Converting Shadow IT into Change Adoption
Fast-paced technological advances have inadvertently opened the door to increased risks from shadow IT. Cloud-based solutions have given non-IT professionals the opportunity to create and implement applications that expedite workflow. Without being able to control or secure these on-the-fly solutions, chief information officers (CIOs) may see the movement as a security threat. However, efforts to squash the rise of shadow IT may miss the point. These unsanctioned applications may mean useful feedback and advances businesses can leverage for further innovation.
Recognize the Prevalence of Shadow IT
The 2015 Brocade Global CIO Survey, which conducted a survey of 200 CIOs globally, questioned how many had noticed shadow IT in their companies. of these executives stated that they found these applications running in their company’s cloud. More than a third of the CIOs said that their organizations explicitly prohibit shadow IT.

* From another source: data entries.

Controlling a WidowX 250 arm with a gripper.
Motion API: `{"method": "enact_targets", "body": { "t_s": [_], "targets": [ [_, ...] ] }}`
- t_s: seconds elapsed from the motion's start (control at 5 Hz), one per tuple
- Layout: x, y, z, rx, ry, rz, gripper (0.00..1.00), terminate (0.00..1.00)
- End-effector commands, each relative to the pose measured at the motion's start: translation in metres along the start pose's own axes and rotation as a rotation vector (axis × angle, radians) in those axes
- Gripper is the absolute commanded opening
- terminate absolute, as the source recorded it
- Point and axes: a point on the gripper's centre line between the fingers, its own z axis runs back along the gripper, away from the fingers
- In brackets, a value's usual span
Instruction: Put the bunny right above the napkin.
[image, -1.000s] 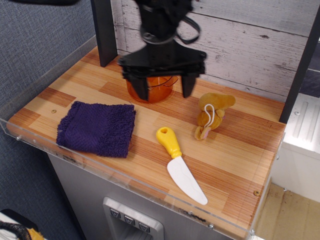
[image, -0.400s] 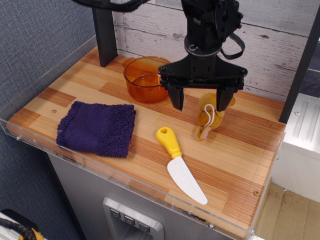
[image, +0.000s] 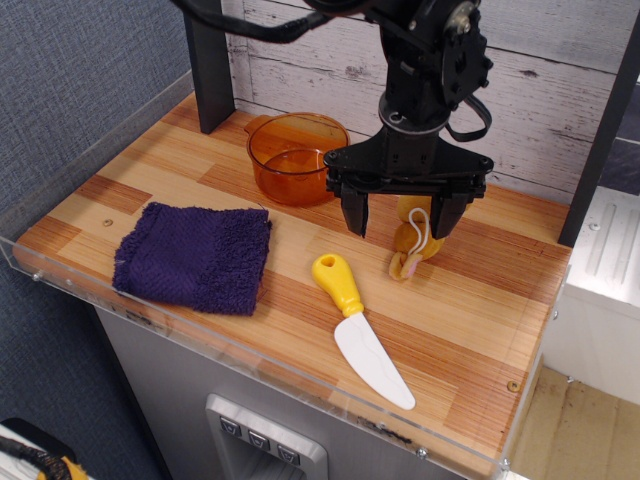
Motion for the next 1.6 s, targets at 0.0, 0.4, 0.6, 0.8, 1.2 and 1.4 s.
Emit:
{"method": "enact_targets", "body": {
  "t_s": [0.0, 0.4, 0.6, 0.8, 1.2, 1.4],
  "targets": [
    [0.011, -0.009, -0.011, 0.023, -0.005, 0.027, 1.0, 0.0],
    [0.008, -0.01, -0.022, 0.01, 0.051, 0.07, 1.0, 0.0],
    [0.009, -0.009, -0.017, 0.011, 0.043, 0.073, 1.0, 0.0],
    [0.01, -0.007, -0.015, -0.016, 0.028, 0.076, 0.0, 0.0],
    [0.01, -0.009, -0.001, 0.014, -0.045, 0.058, 0.0, 0.0],
    [0.009, -0.014, 0.006, 0.02, -0.07, 0.037, 0.0, 0.0]
  ]
}}
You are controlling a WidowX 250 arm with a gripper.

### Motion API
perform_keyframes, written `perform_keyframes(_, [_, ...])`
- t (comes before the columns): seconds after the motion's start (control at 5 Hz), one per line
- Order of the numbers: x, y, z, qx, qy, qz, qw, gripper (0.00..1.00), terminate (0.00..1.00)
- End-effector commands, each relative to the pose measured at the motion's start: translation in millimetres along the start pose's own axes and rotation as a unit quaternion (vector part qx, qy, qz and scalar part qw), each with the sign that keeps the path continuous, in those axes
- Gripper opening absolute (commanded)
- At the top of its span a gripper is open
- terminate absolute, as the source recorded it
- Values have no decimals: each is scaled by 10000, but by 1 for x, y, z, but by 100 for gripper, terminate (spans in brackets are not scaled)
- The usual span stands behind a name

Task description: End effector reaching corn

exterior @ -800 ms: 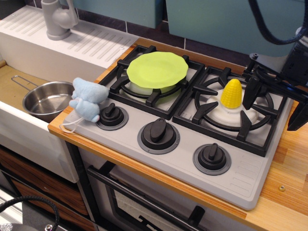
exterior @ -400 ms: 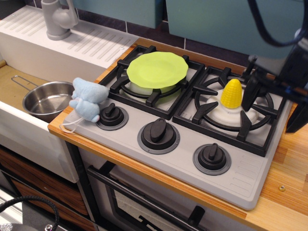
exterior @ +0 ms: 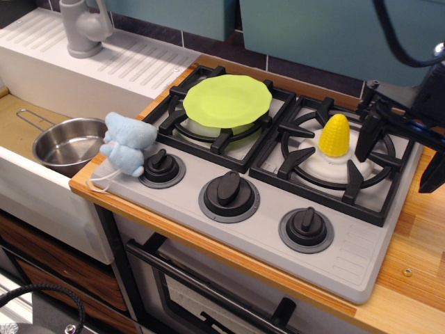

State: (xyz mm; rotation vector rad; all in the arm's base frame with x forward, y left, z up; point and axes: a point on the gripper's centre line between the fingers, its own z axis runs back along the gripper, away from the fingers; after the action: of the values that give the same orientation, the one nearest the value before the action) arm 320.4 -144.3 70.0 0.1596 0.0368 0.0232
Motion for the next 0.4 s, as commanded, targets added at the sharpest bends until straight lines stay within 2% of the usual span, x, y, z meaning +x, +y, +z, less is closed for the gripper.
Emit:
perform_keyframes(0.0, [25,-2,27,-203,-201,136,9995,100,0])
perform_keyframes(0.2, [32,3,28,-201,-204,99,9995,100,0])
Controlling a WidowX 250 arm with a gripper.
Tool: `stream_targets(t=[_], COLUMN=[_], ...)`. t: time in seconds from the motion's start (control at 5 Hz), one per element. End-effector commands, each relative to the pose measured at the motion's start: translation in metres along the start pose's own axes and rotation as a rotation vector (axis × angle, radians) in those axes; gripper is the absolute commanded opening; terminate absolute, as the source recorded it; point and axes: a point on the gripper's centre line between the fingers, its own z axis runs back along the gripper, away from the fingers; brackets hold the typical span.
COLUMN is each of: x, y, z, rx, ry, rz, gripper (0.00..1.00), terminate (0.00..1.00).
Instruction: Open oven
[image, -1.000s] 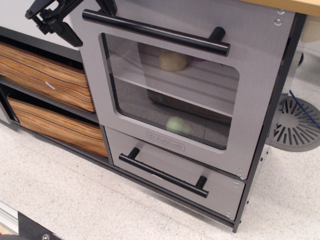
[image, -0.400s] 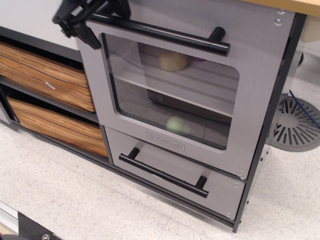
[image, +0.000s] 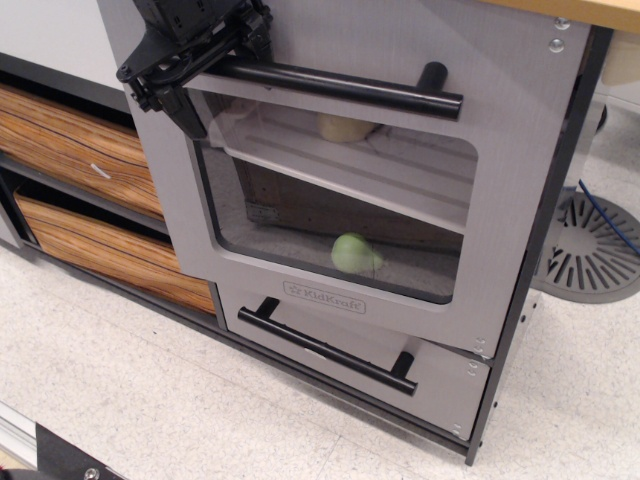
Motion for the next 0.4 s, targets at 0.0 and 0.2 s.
stream_targets(t=[0.0, 0.2], x=[-0.016, -0.021], y=[0.023, 0.013], z=[0.031, 0.057], rx=[-0.045, -0.083], ry=[0.036, 0.069], rz=[-0.128, -0.136], gripper=[1.0, 1.0], terminate=[0.0, 0.0])
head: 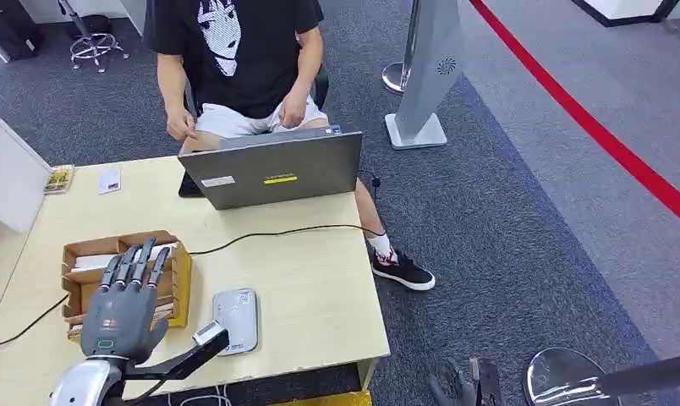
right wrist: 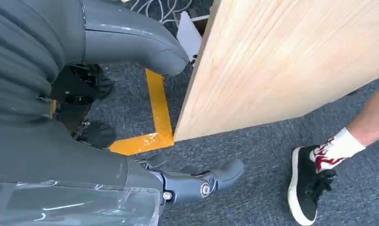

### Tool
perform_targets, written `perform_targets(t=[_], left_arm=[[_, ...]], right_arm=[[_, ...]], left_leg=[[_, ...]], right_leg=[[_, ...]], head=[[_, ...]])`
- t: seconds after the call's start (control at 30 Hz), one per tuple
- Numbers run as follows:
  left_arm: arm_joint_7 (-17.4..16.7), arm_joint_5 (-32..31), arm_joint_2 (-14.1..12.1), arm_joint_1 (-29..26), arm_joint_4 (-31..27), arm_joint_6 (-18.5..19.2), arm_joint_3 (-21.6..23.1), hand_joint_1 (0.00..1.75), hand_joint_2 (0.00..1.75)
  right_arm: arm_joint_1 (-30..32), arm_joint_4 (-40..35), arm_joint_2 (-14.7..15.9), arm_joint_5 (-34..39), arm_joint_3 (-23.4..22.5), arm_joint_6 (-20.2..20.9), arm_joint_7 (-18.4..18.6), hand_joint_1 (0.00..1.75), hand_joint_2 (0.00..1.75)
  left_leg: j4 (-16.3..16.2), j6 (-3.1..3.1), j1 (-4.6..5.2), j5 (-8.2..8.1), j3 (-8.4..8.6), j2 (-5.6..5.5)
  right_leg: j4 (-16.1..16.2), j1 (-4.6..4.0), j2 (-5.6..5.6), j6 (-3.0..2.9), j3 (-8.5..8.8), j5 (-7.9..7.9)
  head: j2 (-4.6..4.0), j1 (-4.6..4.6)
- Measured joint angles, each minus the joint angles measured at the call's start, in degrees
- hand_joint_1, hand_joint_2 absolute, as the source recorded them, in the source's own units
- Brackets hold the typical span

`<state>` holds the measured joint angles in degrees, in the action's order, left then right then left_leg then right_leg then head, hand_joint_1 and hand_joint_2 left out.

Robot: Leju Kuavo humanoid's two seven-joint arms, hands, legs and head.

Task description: Pass the card to the sensor for recognition and then transmit it.

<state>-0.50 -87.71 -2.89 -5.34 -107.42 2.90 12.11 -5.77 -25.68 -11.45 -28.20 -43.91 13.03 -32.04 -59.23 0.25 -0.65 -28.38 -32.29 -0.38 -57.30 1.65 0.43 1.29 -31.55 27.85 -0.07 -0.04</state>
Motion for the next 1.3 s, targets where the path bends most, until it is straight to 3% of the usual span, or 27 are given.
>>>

It’s not as if executives are completely unaware that employees are using shadow IT, but its pervasiveness was a surprise to CIOs. A recent Cisco study found that an average firm has 15 to 22 times more active applications running than IT departments authorized. It’s a little like thinking there was an air leak in your windowsill and then realizing the whole window is broken. With unsanctioned shadow IT, the potential for a security breach is as large as that broken window. The danger, though, is boarding up a window that could let in the sun.
The cloud has created an environment ripe for innovations, high-connectivity, and great mobility. With an increasing number of companies opting for bring-your-own-device (BYOD) environments, employees are encouraged to use their own laptops, tablets, and smartphones. The flexibility of cloud computing, combined with this personal/business device merger, has recently thrown open the door to unsanctioned applications. Fear of these applications has caused some CIOs to attempt to get rid of shadow IT, but I suggest embracing it—when you do, you can control it, keep it safe, and perhaps leverage it to your business’s advantage.
Understand the Risks
Shadow IT is not growing because of an employee effort to undermine companies; quite the opposite as individuals use these applications to increase workflow. And I am not surprised to see it growing so swiftly. As early as January of this year I explained the importance of embracing it. It’s not something you can stop. However, you must proceed with caution to the growing likelihood of proprietary data leaking out through one of the many shadow IT-driven portals.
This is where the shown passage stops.